WHAT YOU ARE ASKED TO DO: The records follow. Print, word for word, the first line through the "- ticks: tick" line.

DATA UNDER STUDY:
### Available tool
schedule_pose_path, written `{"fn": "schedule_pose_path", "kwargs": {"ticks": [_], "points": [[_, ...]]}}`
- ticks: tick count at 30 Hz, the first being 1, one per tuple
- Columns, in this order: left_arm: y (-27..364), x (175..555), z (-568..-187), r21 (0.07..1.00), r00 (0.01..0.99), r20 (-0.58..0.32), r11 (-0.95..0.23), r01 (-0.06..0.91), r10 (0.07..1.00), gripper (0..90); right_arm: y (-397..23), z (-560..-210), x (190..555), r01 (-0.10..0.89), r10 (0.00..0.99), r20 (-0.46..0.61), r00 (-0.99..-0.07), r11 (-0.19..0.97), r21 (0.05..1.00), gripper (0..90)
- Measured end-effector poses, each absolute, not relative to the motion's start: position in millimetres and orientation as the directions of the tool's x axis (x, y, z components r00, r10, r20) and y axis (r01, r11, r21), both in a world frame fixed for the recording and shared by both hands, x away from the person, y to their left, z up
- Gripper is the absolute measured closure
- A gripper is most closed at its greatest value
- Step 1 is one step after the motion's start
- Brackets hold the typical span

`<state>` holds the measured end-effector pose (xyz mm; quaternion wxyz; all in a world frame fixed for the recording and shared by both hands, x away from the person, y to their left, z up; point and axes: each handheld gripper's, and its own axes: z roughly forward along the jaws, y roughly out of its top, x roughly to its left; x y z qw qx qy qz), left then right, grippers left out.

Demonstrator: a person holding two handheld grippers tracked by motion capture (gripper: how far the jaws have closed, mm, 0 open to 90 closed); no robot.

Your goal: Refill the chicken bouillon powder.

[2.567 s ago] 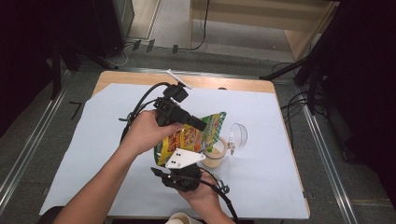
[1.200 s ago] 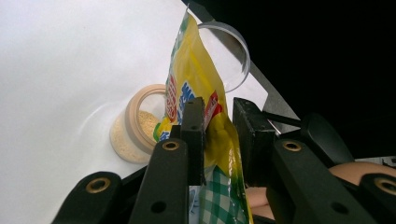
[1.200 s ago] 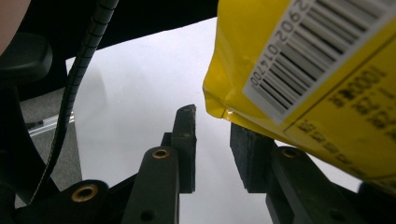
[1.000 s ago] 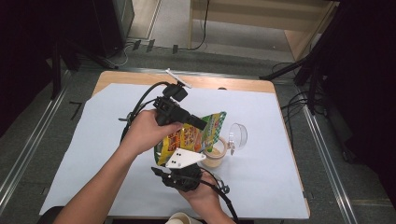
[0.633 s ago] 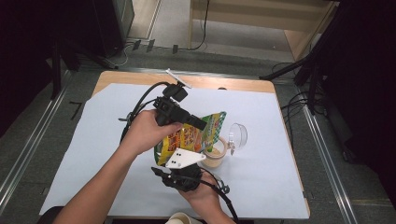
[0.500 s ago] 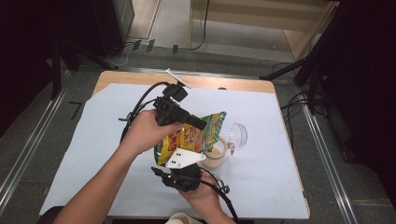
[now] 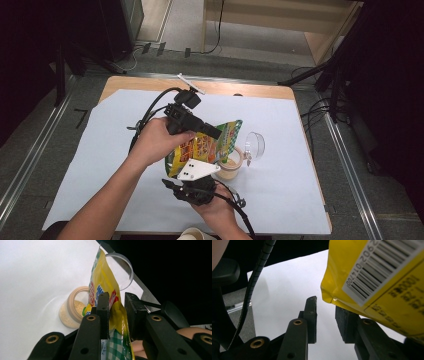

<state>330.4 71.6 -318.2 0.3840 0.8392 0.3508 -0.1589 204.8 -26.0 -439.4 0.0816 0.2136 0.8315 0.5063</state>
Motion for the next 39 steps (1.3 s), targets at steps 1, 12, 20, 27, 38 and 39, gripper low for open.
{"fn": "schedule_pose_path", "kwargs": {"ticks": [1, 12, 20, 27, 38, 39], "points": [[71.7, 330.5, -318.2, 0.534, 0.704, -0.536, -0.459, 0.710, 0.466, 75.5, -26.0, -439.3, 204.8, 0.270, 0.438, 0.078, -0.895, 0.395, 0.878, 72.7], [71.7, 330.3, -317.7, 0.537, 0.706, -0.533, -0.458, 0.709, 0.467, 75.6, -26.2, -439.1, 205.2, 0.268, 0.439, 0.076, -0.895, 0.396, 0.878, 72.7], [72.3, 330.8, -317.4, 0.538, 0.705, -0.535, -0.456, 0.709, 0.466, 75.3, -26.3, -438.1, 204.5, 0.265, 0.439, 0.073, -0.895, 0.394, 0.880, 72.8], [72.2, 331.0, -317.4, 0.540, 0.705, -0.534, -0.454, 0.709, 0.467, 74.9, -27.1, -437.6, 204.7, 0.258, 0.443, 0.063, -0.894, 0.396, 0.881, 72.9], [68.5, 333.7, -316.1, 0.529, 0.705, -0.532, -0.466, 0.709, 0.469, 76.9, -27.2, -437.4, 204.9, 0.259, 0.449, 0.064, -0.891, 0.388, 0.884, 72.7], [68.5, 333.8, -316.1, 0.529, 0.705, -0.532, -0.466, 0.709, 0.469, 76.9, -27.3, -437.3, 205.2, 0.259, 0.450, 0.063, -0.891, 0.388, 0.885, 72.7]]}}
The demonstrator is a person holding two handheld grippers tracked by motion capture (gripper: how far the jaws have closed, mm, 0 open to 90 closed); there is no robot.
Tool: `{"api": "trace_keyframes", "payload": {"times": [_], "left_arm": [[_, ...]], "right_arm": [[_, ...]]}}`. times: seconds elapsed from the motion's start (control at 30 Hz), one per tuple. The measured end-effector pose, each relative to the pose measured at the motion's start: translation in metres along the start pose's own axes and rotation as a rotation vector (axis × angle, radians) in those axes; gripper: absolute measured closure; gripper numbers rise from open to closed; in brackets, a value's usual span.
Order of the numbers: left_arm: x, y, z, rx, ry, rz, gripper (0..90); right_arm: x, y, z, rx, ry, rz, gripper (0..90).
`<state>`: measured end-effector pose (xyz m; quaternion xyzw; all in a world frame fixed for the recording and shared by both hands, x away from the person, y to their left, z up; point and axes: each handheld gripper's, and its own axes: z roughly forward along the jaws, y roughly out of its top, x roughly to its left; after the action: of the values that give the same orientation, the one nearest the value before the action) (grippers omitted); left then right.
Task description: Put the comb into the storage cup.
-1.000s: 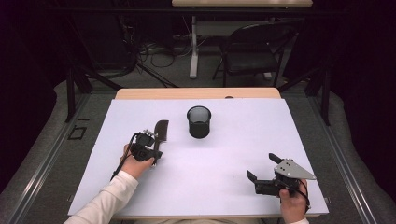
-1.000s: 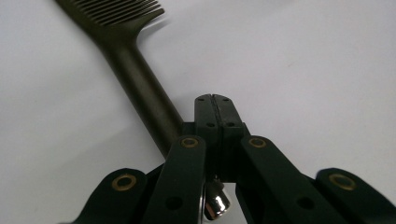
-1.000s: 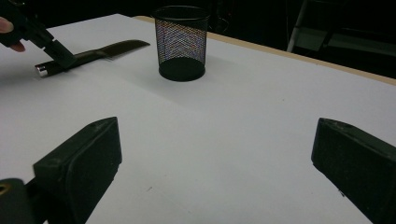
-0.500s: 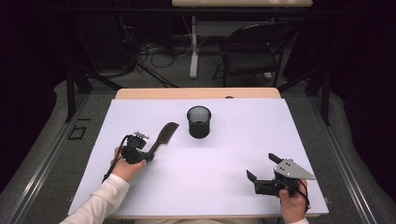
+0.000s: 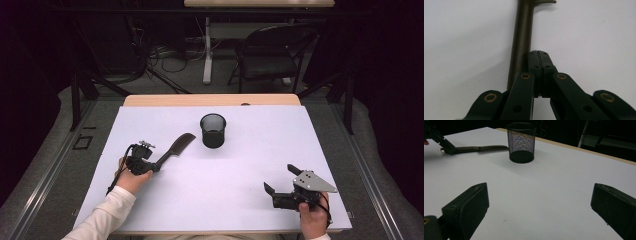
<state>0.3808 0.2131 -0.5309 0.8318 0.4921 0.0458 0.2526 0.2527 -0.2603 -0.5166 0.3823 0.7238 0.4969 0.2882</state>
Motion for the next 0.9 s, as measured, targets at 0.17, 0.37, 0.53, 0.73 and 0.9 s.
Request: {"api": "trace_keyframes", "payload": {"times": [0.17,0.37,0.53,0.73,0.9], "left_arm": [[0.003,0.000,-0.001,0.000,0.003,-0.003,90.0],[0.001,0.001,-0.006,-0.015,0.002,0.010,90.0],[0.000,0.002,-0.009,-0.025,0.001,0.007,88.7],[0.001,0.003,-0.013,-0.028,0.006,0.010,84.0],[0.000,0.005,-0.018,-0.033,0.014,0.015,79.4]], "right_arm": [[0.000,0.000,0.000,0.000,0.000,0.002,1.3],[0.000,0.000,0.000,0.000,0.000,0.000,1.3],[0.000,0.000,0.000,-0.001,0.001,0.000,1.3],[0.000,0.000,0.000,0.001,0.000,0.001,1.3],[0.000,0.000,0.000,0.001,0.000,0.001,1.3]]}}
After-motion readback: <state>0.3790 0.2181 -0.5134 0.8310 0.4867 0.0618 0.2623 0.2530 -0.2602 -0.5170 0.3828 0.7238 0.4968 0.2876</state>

RESULT BELOW:
### Available tool
schedule_pose_path, written `{"fn": "schedule_pose_path", "kwargs": {"ticks": [_], "points": [[_, ...]]}}`
- ticks: tick count at 30 Hz, the first being 1, one per tuple

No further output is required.